What the exercise asks: State how many lines in the entries below hold the word "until", with nothing besides the number.

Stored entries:
=== Begin Enclosure ===

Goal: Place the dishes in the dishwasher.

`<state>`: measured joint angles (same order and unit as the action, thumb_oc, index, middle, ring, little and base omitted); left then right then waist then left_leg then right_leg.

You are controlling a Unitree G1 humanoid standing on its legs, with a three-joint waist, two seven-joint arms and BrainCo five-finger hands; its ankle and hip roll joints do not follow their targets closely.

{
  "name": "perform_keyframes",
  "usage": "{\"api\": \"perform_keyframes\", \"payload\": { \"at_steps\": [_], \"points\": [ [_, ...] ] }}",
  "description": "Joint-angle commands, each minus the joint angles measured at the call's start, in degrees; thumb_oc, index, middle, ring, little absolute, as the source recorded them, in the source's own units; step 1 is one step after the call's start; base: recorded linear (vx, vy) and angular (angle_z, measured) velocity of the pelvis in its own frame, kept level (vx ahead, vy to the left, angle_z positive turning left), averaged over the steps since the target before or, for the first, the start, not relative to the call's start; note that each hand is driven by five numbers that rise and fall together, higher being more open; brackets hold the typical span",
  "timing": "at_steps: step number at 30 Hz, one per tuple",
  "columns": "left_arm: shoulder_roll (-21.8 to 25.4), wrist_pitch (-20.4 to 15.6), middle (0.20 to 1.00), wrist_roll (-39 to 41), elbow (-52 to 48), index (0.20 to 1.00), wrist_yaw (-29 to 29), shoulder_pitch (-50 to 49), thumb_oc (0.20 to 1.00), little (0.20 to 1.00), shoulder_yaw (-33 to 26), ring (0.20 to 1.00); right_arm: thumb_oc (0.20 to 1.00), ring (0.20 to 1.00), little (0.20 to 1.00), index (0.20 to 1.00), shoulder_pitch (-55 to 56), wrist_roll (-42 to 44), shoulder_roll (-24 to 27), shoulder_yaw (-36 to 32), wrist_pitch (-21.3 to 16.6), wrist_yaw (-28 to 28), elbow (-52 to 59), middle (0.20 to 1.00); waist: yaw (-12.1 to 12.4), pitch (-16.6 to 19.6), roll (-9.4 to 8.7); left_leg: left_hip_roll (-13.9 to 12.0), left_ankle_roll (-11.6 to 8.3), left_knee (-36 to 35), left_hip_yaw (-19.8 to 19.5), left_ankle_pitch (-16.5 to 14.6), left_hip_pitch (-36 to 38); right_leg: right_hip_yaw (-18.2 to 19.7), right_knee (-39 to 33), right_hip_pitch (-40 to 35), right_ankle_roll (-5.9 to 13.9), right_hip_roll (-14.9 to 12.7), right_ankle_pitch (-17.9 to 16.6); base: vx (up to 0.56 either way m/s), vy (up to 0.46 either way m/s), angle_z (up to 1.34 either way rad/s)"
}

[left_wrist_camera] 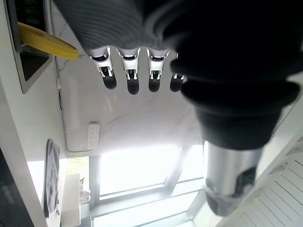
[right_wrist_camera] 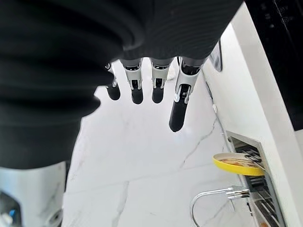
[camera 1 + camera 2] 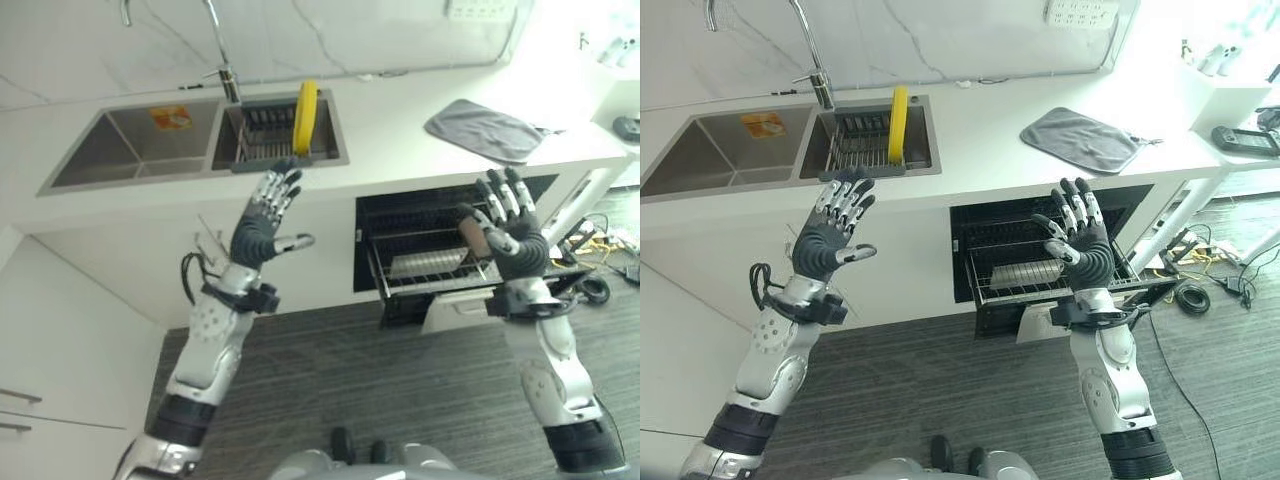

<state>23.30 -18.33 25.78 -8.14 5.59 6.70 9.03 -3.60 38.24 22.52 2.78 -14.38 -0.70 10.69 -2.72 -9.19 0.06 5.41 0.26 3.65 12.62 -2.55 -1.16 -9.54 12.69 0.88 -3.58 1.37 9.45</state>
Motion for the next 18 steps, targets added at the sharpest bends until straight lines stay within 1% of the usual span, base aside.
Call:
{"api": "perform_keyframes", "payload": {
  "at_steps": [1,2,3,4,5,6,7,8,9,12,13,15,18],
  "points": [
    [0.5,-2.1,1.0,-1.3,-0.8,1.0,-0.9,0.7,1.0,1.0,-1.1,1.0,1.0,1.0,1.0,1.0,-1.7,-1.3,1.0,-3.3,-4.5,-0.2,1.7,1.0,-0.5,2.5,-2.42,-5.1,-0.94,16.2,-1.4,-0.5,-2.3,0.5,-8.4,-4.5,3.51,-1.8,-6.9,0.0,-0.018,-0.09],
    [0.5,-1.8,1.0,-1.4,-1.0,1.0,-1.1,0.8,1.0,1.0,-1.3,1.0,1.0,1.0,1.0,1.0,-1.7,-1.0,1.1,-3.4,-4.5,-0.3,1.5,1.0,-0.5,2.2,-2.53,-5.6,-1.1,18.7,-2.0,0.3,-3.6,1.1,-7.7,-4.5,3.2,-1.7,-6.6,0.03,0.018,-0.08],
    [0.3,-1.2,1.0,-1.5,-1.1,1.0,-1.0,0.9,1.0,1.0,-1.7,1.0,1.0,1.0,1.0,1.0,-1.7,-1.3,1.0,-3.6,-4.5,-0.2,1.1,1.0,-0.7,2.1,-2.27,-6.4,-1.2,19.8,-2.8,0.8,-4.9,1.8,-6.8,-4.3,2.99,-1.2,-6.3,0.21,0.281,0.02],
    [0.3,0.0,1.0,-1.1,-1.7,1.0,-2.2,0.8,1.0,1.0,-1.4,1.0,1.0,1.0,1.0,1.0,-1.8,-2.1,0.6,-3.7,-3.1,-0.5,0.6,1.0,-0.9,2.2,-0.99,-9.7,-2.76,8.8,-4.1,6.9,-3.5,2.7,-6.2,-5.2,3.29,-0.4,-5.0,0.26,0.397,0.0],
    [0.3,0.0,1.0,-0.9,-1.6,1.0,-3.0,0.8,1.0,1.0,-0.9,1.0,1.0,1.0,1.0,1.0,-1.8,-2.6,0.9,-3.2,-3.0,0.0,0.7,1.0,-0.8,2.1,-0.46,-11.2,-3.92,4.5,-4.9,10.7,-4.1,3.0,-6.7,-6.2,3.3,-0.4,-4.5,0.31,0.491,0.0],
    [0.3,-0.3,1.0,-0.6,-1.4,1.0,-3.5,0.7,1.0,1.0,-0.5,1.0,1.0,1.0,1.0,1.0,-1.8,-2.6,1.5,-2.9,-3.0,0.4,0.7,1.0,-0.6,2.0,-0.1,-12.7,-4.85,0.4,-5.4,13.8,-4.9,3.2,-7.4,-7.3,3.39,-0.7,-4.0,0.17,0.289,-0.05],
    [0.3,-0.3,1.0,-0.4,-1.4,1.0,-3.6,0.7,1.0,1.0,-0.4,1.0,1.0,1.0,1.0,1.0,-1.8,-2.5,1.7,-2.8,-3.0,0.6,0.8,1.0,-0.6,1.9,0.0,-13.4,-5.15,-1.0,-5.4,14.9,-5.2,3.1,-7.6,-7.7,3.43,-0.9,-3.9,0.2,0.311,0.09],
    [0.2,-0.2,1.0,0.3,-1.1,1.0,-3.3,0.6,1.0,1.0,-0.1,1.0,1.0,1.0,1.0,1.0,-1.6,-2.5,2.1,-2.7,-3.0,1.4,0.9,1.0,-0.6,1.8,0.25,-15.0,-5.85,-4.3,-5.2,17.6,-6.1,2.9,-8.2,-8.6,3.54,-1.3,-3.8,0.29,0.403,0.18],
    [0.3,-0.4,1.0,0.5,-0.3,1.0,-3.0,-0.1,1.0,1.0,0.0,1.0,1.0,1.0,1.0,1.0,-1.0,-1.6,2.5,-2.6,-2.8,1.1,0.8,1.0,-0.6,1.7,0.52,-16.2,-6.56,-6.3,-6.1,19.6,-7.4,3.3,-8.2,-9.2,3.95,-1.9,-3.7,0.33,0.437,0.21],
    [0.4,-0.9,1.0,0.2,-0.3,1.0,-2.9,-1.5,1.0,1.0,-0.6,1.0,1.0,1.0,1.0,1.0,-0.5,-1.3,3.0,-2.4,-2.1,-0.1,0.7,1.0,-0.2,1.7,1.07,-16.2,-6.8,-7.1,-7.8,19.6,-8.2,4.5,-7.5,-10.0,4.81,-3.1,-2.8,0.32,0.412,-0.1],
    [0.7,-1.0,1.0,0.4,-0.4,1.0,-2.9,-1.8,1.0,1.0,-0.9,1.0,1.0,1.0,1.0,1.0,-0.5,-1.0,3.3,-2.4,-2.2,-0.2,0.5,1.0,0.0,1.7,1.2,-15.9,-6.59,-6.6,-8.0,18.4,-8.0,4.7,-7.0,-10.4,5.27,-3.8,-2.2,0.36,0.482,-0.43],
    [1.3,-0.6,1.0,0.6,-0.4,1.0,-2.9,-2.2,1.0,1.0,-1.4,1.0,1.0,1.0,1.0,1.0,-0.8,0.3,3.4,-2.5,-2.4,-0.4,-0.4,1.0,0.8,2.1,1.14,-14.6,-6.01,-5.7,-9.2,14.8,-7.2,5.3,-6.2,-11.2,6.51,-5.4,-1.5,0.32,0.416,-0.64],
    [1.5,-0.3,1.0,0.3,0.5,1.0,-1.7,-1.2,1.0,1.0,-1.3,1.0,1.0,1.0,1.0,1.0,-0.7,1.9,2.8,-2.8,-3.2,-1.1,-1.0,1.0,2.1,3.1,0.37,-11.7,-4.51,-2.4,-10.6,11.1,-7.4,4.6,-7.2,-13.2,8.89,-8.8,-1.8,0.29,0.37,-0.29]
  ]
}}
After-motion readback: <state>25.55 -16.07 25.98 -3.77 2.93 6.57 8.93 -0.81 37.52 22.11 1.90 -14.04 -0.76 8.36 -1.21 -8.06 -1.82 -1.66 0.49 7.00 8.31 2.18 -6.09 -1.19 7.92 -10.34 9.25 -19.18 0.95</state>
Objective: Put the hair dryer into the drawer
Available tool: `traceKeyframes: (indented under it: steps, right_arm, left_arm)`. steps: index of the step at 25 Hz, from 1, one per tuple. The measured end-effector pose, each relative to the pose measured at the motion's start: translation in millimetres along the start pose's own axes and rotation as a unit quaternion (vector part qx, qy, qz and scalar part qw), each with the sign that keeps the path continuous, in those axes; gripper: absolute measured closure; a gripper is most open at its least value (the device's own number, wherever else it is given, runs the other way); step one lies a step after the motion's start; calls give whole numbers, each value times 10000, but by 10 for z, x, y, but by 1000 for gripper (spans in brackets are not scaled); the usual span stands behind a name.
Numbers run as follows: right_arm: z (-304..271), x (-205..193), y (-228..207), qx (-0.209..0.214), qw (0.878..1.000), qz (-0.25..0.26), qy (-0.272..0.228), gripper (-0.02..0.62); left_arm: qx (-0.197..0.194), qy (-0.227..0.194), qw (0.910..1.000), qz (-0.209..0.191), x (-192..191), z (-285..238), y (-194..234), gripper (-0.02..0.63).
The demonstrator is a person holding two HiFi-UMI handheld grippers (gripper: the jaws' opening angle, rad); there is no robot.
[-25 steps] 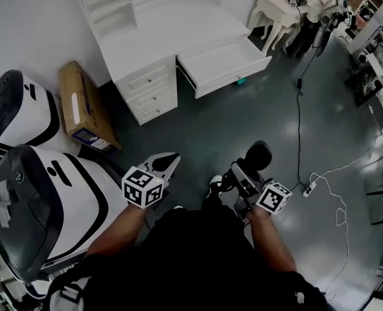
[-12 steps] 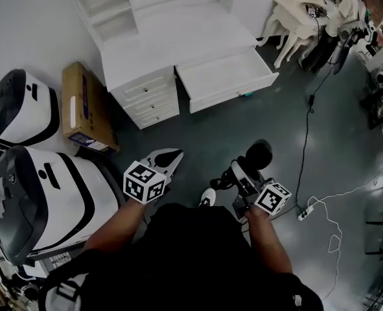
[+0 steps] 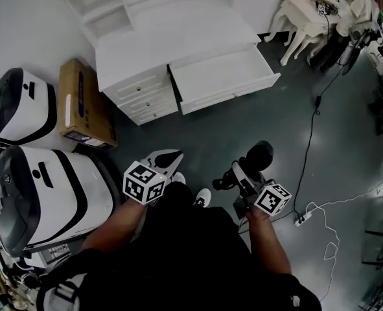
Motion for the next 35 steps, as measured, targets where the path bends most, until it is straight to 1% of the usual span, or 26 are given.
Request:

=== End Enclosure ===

Written solution: 2